WHAT THIS TASK INVOLVES => Filter this material down to the lines that contain the string "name", and return those lines.

DATASET EXTRACT =>

-=-=-

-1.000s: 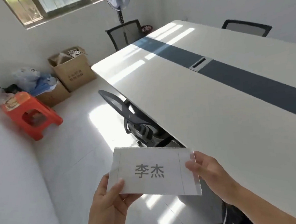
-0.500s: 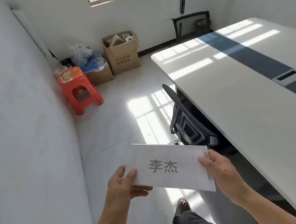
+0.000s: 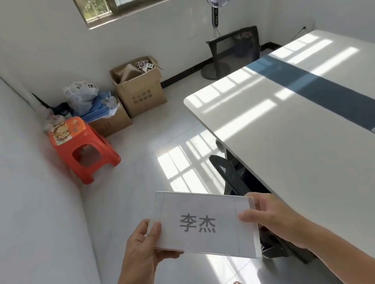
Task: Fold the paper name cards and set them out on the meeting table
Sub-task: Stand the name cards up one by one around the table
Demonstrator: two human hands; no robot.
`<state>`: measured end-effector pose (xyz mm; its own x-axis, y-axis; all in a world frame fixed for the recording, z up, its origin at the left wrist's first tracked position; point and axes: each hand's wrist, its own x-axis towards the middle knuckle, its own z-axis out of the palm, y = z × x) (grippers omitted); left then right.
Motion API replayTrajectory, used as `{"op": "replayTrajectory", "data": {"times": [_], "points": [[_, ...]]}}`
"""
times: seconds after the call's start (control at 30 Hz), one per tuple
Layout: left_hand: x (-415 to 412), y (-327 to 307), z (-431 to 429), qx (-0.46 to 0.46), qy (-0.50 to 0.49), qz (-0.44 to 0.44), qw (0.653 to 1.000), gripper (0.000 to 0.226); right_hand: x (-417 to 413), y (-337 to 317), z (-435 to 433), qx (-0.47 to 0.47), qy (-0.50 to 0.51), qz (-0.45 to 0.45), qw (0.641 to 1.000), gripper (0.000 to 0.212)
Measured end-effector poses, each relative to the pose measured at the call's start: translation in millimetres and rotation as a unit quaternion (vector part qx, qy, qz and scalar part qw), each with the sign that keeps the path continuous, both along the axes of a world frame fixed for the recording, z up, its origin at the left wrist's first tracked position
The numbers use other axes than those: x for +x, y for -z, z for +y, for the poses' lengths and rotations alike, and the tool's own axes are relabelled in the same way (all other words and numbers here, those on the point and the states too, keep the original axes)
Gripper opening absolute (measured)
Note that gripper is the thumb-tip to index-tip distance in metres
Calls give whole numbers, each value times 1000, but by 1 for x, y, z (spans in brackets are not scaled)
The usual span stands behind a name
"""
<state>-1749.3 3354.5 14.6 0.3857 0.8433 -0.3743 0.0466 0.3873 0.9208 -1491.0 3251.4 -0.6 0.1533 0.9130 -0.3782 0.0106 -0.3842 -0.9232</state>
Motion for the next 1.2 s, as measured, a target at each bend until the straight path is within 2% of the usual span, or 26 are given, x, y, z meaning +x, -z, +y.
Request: {"op": "replayTrajectory", "data": {"times": [0.2,0.37,0.53,0.73,0.87,0.97,1.03,1.1,1.2], "points": [[85,6,96,8,122,0,992,31,65,-10,62,-13,60,-121,991,39],[168,11,168,30,268,-8,963,35,100,-12,106,-66,89,-141,984,31],[256,13,211,19,412,-45,910,23,127,-14,117,-106,195,-106,969,25],[351,40,200,-29,576,-30,816,30,152,-3,67,-148,350,-74,922,19],[420,73,182,63,617,35,784,41,197,8,31,-213,401,-146,879,20],[462,124,181,191,583,153,774,33,248,17,8,-282,398,-247,837,20],[483,156,185,304,554,254,732,33,288,27,0,-317,389,-309,808,22],[501,183,189,390,530,308,687,39,331,42,-6,-346,377,-366,777,27],[514,216,191,425,513,364,651,50,392,71,-10,-366,363,-421,746,30]]}}
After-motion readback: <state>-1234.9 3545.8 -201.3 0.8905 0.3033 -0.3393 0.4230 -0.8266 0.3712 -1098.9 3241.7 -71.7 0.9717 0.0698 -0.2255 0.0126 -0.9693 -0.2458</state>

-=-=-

FINISHED EXERCISE =>
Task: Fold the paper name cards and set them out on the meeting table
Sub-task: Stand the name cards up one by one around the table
The usual span stands behind a name

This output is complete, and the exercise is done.